In the data below, work out how many lines include the string "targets". Only the number should be given.

● ● ● ● ●

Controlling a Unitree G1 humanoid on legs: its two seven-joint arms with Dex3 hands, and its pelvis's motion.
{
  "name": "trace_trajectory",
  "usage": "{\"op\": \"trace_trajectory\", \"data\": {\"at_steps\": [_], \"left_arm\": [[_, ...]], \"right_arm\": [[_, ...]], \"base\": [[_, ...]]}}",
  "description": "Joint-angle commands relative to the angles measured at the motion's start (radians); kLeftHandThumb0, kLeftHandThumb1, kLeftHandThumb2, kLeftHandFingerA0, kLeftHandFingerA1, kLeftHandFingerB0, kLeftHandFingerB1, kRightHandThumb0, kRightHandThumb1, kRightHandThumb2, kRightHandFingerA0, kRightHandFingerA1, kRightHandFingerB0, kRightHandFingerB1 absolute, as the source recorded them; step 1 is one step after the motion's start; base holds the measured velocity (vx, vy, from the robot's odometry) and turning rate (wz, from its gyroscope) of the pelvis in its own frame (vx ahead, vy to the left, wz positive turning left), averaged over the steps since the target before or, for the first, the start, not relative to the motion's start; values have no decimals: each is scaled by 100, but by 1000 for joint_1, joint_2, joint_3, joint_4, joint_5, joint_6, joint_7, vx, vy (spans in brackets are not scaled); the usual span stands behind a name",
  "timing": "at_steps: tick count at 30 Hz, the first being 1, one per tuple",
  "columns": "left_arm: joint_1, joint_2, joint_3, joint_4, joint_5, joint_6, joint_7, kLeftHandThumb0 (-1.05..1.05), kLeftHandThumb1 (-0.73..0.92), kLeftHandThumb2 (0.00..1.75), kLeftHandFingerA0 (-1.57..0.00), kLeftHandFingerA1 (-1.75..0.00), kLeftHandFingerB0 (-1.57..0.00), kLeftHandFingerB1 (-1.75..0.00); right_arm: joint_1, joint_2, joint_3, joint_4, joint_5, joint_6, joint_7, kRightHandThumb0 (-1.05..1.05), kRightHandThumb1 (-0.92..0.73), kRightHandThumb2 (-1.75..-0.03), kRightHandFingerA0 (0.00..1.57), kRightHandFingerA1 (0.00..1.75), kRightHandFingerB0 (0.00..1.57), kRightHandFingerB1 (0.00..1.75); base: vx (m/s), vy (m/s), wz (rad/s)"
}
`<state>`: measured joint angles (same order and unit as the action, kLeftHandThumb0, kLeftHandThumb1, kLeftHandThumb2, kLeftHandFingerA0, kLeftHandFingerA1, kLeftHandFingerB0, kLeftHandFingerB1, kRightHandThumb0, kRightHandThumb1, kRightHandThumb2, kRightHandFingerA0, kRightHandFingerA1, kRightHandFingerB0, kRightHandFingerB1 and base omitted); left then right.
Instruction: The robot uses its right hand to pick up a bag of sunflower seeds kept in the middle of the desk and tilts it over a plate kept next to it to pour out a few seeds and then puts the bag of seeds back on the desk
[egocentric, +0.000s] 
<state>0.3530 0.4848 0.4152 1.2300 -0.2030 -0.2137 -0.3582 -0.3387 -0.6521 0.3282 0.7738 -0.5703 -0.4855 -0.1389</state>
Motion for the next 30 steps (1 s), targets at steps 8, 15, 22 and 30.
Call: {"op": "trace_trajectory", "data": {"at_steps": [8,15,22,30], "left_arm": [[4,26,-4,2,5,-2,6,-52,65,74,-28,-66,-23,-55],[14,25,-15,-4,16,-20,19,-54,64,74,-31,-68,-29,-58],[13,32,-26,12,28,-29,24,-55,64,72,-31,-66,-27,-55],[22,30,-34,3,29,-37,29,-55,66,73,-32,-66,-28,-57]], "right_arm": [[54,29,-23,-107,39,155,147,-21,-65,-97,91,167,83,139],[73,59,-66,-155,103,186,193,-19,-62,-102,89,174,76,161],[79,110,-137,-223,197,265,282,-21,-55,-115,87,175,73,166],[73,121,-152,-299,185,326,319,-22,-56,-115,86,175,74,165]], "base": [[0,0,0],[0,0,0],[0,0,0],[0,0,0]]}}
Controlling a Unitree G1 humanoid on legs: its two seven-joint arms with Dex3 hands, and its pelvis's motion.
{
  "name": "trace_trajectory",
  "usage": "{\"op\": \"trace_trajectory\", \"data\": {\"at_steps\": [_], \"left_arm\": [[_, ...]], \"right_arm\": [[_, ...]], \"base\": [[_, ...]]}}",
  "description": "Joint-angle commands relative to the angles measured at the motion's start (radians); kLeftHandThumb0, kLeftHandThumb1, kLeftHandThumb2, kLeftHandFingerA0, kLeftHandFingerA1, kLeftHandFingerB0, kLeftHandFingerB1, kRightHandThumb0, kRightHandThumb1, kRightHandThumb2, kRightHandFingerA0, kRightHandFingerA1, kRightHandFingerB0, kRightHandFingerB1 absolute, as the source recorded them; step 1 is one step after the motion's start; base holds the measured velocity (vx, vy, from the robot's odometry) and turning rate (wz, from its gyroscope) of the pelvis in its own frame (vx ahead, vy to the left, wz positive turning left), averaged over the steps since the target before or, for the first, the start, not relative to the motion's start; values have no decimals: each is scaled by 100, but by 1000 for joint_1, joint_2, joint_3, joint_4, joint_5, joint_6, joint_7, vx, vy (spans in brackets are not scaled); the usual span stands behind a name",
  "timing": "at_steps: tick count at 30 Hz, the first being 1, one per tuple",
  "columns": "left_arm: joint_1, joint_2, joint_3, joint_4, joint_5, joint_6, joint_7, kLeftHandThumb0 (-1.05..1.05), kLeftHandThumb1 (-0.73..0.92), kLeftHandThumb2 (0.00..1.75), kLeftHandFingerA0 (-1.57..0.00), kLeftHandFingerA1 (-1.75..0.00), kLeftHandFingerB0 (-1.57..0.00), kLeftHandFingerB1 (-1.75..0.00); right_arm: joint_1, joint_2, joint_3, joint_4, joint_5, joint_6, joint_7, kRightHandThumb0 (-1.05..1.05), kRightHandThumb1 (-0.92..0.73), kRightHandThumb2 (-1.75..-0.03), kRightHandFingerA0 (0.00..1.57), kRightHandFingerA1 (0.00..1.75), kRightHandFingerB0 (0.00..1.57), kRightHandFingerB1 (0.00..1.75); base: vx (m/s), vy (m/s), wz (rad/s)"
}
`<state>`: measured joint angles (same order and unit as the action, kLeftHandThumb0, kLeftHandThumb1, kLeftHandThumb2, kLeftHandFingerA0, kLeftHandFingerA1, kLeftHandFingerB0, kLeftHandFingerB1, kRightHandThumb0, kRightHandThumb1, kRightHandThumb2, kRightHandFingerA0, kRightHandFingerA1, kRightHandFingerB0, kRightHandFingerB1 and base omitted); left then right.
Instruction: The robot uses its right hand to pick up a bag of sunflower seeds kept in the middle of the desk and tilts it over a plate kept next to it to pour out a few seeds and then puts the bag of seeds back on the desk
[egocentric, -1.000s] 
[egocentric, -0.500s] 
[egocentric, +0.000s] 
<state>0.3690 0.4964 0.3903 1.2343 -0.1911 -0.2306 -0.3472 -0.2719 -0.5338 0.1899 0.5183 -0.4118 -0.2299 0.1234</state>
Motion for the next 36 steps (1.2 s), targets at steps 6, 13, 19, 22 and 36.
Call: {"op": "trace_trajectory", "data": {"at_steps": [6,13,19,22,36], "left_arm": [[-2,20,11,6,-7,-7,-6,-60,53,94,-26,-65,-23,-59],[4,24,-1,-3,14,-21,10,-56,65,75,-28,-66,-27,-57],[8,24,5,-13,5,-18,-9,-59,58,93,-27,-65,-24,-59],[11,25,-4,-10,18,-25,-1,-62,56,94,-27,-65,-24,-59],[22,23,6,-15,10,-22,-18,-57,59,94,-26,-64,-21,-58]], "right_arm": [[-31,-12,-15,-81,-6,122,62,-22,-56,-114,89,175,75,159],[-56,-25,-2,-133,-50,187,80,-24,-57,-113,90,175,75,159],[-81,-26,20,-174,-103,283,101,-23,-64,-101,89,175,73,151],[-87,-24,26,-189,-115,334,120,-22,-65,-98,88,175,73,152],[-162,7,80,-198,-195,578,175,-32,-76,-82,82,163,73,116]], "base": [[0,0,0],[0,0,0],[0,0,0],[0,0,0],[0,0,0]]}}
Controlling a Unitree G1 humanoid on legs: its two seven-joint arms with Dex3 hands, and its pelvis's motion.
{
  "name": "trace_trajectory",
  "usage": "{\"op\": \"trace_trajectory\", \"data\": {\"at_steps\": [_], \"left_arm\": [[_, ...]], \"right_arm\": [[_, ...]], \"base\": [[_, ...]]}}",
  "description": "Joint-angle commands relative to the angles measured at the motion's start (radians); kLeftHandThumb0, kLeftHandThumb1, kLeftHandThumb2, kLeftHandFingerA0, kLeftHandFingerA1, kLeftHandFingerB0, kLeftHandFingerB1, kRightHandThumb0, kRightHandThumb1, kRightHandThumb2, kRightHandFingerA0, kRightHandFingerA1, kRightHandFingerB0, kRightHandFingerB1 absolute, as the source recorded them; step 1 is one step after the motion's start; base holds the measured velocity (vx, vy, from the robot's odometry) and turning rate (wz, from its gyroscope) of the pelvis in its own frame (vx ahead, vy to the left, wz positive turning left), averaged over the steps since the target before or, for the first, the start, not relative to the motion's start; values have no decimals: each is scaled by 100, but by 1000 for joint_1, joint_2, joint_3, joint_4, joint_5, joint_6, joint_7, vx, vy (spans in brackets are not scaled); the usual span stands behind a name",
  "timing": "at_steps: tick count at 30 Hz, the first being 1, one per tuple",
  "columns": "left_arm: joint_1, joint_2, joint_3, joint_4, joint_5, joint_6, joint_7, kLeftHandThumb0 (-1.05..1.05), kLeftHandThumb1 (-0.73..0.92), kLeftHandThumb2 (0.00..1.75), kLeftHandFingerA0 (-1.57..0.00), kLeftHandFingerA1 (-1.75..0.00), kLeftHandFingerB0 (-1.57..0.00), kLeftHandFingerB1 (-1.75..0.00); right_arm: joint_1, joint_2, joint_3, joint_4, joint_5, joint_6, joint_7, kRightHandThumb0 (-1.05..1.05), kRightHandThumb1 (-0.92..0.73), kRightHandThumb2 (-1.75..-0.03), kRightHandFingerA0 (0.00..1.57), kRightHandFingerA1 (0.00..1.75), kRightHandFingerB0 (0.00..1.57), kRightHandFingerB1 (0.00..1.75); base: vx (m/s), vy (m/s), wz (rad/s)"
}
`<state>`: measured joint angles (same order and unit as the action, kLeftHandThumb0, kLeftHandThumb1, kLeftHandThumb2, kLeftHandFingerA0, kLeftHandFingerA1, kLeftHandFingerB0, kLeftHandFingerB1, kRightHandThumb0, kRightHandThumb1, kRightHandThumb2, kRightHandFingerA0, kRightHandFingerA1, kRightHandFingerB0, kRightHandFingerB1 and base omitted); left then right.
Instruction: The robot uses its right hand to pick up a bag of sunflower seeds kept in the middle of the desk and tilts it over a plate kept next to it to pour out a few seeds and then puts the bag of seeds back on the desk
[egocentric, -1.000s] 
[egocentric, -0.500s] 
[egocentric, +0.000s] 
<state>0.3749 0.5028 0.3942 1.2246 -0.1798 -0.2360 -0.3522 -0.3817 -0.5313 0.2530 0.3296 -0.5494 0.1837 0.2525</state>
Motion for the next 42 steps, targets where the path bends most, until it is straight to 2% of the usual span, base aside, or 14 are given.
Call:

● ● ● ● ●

* Task response: 3